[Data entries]

--------------------------------

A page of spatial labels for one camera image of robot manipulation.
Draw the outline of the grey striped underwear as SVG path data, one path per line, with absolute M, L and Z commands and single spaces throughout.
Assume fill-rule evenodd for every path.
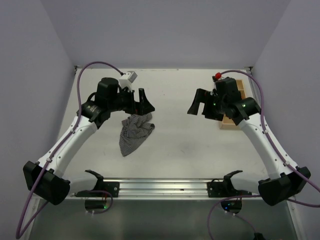
M 152 134 L 155 129 L 155 125 L 150 122 L 152 118 L 151 113 L 145 115 L 133 114 L 121 122 L 119 147 L 123 157 L 136 151 Z

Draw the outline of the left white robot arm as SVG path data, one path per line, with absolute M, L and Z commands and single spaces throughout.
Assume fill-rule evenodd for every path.
M 124 86 L 124 80 L 102 78 L 87 101 L 81 105 L 67 131 L 58 142 L 37 162 L 28 161 L 23 167 L 27 188 L 53 205 L 60 204 L 67 196 L 89 192 L 92 196 L 103 193 L 103 177 L 92 170 L 73 180 L 64 179 L 64 173 L 82 145 L 107 121 L 112 112 L 123 111 L 130 115 L 146 115 L 155 111 L 143 88 L 139 100 L 134 91 Z

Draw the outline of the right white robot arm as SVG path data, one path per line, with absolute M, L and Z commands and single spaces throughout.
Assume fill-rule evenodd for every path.
M 211 91 L 198 88 L 187 113 L 197 115 L 200 104 L 204 104 L 202 115 L 206 119 L 222 121 L 228 117 L 245 133 L 267 172 L 266 177 L 261 177 L 236 170 L 226 174 L 222 182 L 210 181 L 208 188 L 222 190 L 227 197 L 257 193 L 270 206 L 301 192 L 311 177 L 310 170 L 299 167 L 287 155 L 268 127 L 258 103 L 252 97 L 242 98 L 235 79 L 217 80 Z

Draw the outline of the black object bottom edge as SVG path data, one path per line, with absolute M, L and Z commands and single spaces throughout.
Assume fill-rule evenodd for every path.
M 262 233 L 255 232 L 253 240 L 267 240 L 267 239 L 264 237 Z

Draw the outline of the aluminium rail frame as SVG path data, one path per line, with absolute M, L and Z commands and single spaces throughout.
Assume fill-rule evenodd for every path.
M 259 183 L 254 180 L 243 180 L 242 174 L 232 177 L 218 178 L 226 181 L 235 190 L 243 190 L 257 195 Z M 67 198 L 76 197 L 81 191 L 90 191 L 100 182 L 119 182 L 119 199 L 207 199 L 207 182 L 213 179 L 205 178 L 104 178 L 88 175 L 70 181 L 58 178 L 52 183 L 41 182 L 35 194 L 53 205 L 58 205 Z

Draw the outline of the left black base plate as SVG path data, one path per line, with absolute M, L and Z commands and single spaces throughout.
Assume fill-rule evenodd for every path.
M 106 193 L 101 191 L 108 192 L 112 195 L 113 198 L 117 198 L 119 195 L 120 183 L 116 181 L 101 181 L 96 184 L 93 190 L 83 190 L 75 194 L 76 197 L 85 197 L 85 198 L 104 198 L 108 197 Z

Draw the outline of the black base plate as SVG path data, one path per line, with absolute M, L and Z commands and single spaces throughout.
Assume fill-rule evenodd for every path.
M 76 197 L 85 197 L 85 198 L 104 198 L 108 197 L 106 193 L 101 191 L 108 192 L 112 195 L 113 198 L 117 198 L 119 195 L 120 183 L 116 181 L 101 181 L 96 184 L 93 190 L 83 190 L 75 194 Z
M 206 189 L 209 198 L 227 198 L 252 195 L 252 193 L 249 191 L 236 190 L 226 181 L 217 178 L 207 182 Z

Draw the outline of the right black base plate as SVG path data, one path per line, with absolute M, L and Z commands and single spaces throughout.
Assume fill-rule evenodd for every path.
M 226 181 L 217 178 L 207 182 L 206 189 L 209 198 L 227 198 L 252 195 L 252 193 L 249 191 L 236 190 Z

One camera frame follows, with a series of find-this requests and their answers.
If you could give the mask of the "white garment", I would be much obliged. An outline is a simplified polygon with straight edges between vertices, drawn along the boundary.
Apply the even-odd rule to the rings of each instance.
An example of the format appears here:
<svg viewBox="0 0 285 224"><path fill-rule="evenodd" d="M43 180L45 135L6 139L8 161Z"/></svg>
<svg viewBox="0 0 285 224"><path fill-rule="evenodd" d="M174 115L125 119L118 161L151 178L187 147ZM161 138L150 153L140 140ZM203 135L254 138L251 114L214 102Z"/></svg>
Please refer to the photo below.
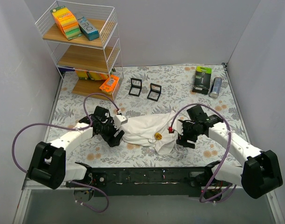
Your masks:
<svg viewBox="0 0 285 224"><path fill-rule="evenodd" d="M169 133L167 125L175 115L176 112L171 111L166 114L131 117L126 124L121 126L121 129L125 132L122 139L129 144L152 147L160 155L170 154L176 144L178 135ZM160 133L162 139L156 140L155 133Z"/></svg>

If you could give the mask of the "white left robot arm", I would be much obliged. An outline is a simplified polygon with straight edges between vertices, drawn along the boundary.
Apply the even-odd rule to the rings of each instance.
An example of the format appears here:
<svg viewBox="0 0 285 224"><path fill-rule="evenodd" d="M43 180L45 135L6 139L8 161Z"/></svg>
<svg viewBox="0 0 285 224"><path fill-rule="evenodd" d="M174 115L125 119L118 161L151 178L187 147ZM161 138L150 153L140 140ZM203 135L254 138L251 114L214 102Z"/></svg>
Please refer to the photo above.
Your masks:
<svg viewBox="0 0 285 224"><path fill-rule="evenodd" d="M57 189L63 182L79 183L81 186L99 186L100 178L93 169L84 163L68 164L66 157L78 146L96 135L100 135L110 146L118 146L124 135L122 125L128 118L121 112L111 116L108 109L97 106L76 126L51 142L39 142L34 150L27 178L50 189Z"/></svg>

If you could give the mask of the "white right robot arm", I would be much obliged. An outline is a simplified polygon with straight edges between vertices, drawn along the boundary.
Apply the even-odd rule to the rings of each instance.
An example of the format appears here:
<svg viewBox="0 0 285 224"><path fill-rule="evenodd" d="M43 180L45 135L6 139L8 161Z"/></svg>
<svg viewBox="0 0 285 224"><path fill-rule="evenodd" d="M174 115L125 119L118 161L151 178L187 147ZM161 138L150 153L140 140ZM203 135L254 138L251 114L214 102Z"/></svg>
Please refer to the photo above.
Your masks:
<svg viewBox="0 0 285 224"><path fill-rule="evenodd" d="M207 189L225 182L242 187L254 199L283 185L278 157L273 151L251 145L232 132L219 113L207 115L201 104L185 108L189 119L173 118L168 128L170 133L178 134L177 144L194 148L198 137L205 135L226 150L220 161L206 165L202 173L192 178L193 184Z"/></svg>

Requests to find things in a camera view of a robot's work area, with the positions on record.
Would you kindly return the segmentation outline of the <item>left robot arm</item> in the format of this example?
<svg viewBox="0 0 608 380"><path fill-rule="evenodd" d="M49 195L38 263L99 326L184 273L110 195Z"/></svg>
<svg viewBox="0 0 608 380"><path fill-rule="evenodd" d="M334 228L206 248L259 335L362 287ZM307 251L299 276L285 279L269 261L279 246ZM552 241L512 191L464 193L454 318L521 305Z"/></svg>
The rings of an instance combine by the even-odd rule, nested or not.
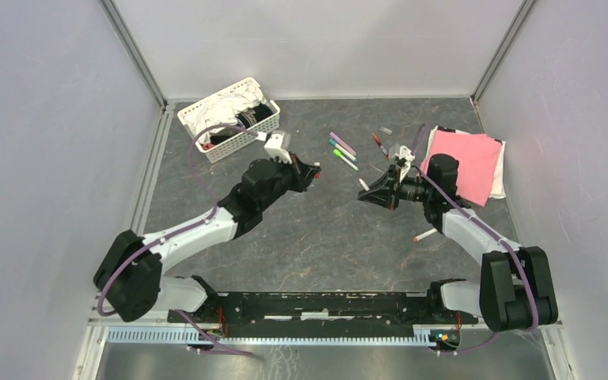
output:
<svg viewBox="0 0 608 380"><path fill-rule="evenodd" d="M168 277L166 272L205 249L247 234L276 200L287 192L304 192L320 171L296 154L289 163L258 159L208 212L156 233L118 234L93 277L100 292L97 312L133 322L152 310L183 310L198 322L210 321L217 312L211 289L200 279Z"/></svg>

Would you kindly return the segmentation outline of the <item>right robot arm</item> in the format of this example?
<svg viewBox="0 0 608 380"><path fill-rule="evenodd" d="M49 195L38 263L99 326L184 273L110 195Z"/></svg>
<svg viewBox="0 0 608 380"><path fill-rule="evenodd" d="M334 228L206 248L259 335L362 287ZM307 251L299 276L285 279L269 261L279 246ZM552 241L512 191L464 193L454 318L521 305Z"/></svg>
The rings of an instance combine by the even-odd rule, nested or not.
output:
<svg viewBox="0 0 608 380"><path fill-rule="evenodd" d="M445 323L464 312L482 319L495 333L556 323L559 310L546 252L502 236L467 206L457 194L458 160L435 154L425 172L411 177L410 158L396 157L378 180L359 191L358 199L390 210L403 201L421 203L432 227L462 247L481 269L477 282L432 283L427 316Z"/></svg>

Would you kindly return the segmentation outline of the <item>purple pen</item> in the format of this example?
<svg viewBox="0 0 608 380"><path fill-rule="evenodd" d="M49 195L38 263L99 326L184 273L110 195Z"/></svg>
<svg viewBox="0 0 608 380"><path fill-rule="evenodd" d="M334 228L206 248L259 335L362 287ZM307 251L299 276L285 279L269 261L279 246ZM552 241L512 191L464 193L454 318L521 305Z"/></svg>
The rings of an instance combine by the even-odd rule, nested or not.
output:
<svg viewBox="0 0 608 380"><path fill-rule="evenodd" d="M329 137L333 139L339 146L343 147L349 154L353 155L354 157L357 156L357 152L335 132L331 131L329 133Z"/></svg>

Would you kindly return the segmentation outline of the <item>teal white marker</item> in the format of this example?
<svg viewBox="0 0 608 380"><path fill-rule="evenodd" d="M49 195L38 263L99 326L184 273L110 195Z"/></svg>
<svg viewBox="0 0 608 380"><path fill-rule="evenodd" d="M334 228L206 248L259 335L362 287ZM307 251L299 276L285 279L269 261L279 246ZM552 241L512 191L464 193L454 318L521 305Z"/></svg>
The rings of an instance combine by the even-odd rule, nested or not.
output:
<svg viewBox="0 0 608 380"><path fill-rule="evenodd" d="M346 150L345 148L343 148L335 139L330 138L329 142L332 144L332 146L338 150L340 152L340 154L342 154L344 157L348 158L351 162L357 162L357 158L351 154L348 150Z"/></svg>

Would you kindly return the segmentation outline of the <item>red white marker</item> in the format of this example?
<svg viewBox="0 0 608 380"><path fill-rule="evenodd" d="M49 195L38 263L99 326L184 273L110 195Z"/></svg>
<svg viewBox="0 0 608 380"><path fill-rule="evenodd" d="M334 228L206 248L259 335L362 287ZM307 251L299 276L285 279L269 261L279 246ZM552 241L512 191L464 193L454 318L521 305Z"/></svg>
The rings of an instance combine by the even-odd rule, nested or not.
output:
<svg viewBox="0 0 608 380"><path fill-rule="evenodd" d="M359 183L361 184L361 186L363 187L364 191L369 191L369 186L367 185L367 183L362 180L361 178L359 179Z"/></svg>

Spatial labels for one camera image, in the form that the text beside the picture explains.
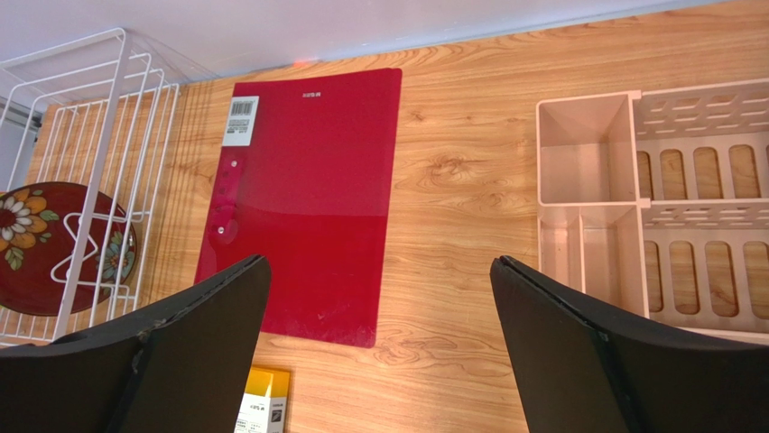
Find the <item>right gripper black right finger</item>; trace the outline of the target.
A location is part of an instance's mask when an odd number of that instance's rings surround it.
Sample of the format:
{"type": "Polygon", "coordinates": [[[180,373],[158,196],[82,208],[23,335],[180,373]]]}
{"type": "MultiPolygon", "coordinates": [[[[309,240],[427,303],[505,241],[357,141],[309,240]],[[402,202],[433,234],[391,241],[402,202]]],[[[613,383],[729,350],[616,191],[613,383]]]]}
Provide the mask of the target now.
{"type": "Polygon", "coordinates": [[[490,281],[532,432],[765,432],[768,348],[643,318],[509,256],[490,281]]]}

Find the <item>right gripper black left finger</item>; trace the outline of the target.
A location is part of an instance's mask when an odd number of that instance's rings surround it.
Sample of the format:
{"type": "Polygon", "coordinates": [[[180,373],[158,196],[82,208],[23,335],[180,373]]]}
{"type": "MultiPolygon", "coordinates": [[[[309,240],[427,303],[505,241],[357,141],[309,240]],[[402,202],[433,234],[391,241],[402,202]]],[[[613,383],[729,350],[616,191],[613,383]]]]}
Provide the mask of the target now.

--------------------------------

▶ [ASSIGNMENT] What is needed is an exact copy of the lines from the beginning of the data through the line containing "Draw the outline of the right white", both included, without any pictures.

▶ [SOLUTION FOR THIS TASK]
A page of spatial labels for one camera image of robot manipulation.
Draw the outline of the grey striped underwear as SVG path data, one path per line, with absolute M, L and Z commands and single spaces throughout.
Assume fill-rule evenodd for every path.
M 152 134 L 155 129 L 155 125 L 150 122 L 152 118 L 151 113 L 145 115 L 133 114 L 121 122 L 119 147 L 123 157 L 136 151 Z

Draw the outline of the left white robot arm as SVG path data, one path per line, with absolute M, L and Z commands and single spaces throughout.
Assume fill-rule evenodd for every path.
M 124 86 L 124 80 L 102 78 L 87 101 L 81 105 L 67 131 L 58 142 L 37 162 L 28 161 L 23 167 L 27 188 L 53 205 L 60 204 L 67 196 L 89 192 L 92 196 L 103 193 L 103 177 L 92 170 L 73 180 L 64 179 L 64 173 L 82 145 L 107 121 L 112 112 L 123 111 L 130 115 L 146 115 L 155 111 L 143 88 L 139 100 L 134 91 Z

Draw the outline of the right white robot arm as SVG path data, one path per line, with absolute M, L and Z commands and single spaces throughout.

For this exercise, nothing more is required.